Nothing Special   »   [go: up one dir, main page]

Tom MacWright

tom@macwright.com
I read The Confident Mind by Dr. Nate Zinsser on

Review

It’s a self-help book about cultivating confidence. A pretty good one at that! It’s filled with the self-help style: repeating phrases, peppering in lots of stories about how the author worked with champions to lead them to victory, strategies that consist of a sequence of steps, metaphors like “filling up your mental bank account.”

I heard that self-help is one of the most popular book genres. I just spent about 10 minutes trying to find a clean source about what genres sell the most or have the most readership, but all I got were results that make me lose faith in the system of incentives that shape what is available on the internet: Google gave me a Generative-AI “quick answer” that cited YouTube videos which in turn didn’t cite primary sources. I got plenty of content-mill websites that wrote about romance novels based on a survey, and some others that claimed history was the most popular genre. Perplexity didn’t do any better and it cited AI slop in its sources. Any kind of concrete evidence about book genres is inaccessible because of what the internet has become. Self-help is probably pretty popular.

It’s a book about learning how to be confident. I have some confidence but it’s uneven, contextual, and fragile. In my industry, I meet people with infinite, unimaginable levels of confidence on a regular basis. I don’t want to become arrogant, but it would help to understand where it comes from.

This book helped me understand confidence. A quick summary of the main points would be:

  • Believe that your strengths are inherent and permanent, and your failures are situational and transient. This is from learned optimism but it’s good to repeat anyway.
  • Do a lot of visualization. Visualization works! I’ve been trying to do it more often for running races, and I’m convinced of its power.
  • Spend a lot of time and effort working on your internal dialogue, getting better at being supportive of yourself and getting rid of negative messaging. Have an idea of who you want to be – a 20:00 5k racer, etc, and tell yourself that. If you fall short, you’re still a 20:00 5k racer, you’re just on your way to it.
  • Plus, some things that seem kind of objectively nutty, like how some athletes, when they miss a shot, prefer to believe that this makes the next shot more likely, but they also believe in the ‘hot hand’ theory, so making the next shot also makes the next shot more likely.
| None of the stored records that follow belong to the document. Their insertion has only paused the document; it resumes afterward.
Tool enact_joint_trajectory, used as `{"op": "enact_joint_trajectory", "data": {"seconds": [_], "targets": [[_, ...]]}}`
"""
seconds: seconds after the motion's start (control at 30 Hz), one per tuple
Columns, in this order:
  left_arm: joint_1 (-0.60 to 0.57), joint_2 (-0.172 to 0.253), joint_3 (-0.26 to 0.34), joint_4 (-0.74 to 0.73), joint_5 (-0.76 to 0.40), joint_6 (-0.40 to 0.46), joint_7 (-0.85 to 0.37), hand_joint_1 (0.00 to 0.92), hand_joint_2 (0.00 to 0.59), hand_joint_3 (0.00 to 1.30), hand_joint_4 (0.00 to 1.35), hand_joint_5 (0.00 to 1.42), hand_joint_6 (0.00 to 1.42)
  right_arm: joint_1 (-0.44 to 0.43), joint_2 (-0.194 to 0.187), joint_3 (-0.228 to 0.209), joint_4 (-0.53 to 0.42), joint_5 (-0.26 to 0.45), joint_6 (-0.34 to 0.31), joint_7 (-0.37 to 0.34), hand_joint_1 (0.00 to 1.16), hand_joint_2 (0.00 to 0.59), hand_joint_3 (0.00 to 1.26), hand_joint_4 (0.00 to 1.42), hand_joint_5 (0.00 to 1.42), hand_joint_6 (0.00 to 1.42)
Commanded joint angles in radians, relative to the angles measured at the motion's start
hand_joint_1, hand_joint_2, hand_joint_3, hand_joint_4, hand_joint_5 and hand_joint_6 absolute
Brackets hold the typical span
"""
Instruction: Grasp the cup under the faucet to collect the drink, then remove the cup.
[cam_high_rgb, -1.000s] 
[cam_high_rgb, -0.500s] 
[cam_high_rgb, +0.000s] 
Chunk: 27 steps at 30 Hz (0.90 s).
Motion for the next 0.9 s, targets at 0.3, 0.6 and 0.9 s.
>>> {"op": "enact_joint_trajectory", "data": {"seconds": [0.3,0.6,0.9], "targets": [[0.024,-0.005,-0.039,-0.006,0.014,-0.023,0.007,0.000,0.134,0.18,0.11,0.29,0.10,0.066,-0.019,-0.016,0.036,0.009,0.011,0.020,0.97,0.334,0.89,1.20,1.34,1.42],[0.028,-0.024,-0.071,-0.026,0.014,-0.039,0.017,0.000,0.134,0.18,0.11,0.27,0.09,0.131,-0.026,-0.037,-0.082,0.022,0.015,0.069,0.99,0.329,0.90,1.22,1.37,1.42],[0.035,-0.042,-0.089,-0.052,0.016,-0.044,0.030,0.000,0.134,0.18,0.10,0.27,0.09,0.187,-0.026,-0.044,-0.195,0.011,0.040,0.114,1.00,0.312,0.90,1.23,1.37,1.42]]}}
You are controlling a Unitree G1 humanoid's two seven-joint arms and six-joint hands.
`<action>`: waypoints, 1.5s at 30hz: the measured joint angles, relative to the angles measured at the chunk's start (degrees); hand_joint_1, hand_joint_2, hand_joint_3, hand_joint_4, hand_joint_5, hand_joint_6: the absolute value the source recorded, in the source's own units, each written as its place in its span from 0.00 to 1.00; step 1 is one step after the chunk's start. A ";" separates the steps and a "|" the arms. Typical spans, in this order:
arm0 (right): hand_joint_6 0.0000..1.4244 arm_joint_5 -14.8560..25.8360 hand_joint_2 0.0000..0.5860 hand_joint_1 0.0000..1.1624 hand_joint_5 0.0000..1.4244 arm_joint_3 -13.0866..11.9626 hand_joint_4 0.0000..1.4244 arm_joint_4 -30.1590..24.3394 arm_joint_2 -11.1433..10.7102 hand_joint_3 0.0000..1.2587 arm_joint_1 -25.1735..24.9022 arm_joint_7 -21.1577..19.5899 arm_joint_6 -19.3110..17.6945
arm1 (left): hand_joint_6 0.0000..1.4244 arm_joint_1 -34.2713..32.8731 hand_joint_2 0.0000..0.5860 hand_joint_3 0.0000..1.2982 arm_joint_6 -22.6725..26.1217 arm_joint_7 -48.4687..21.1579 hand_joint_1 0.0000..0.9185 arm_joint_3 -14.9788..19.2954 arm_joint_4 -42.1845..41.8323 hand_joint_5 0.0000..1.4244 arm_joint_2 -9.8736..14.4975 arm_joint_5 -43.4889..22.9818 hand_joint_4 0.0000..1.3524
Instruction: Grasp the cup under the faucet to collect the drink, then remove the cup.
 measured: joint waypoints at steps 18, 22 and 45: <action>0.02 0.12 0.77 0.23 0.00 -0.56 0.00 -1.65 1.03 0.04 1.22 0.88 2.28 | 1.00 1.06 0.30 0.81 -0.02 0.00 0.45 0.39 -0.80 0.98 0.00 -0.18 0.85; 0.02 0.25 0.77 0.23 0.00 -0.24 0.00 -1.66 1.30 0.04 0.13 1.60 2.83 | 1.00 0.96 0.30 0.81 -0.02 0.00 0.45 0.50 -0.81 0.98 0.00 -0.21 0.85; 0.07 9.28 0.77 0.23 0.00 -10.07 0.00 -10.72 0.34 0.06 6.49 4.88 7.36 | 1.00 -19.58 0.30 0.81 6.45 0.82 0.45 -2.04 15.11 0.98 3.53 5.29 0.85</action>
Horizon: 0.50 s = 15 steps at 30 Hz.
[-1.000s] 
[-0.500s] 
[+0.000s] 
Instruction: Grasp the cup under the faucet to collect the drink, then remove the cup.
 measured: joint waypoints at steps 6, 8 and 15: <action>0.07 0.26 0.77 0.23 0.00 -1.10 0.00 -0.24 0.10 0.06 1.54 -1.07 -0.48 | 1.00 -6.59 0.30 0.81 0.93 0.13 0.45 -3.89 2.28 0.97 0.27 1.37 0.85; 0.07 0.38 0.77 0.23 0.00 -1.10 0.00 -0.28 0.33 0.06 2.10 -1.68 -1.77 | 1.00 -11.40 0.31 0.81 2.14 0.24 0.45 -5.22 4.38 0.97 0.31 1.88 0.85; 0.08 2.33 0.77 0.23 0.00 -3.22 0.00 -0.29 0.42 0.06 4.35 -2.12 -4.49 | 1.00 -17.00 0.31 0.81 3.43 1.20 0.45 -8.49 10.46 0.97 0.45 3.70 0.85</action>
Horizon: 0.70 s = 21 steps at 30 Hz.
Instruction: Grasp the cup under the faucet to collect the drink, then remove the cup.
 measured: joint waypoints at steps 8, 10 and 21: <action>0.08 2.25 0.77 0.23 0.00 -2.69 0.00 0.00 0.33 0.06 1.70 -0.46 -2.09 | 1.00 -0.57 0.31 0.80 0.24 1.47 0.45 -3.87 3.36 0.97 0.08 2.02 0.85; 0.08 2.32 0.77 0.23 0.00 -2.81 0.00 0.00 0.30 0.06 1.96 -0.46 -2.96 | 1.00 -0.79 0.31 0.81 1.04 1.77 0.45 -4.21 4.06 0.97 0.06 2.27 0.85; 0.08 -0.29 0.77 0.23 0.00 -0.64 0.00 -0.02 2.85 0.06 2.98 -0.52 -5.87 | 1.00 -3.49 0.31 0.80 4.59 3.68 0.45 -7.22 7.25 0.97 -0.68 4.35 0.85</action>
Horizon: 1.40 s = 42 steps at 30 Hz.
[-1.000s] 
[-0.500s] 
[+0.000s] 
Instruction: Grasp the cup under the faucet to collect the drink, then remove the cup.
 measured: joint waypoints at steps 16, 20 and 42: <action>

It’s a balance to believe enough of this stuff but not too much. But reading it written out like that made me really think about how the ‘learned optimism’ principles (your strengths are inherent/permanent, your failures are transient/situational) initially sounded to me like ‘taking credit for success and blaming others for failure’, but the inverse is pretty common, too. The situation does exist where someone (sometimes me) really does extrapolate too much from failure – treating failures as some true reflection of weakness and not enough from success – treating every success as mostly luck.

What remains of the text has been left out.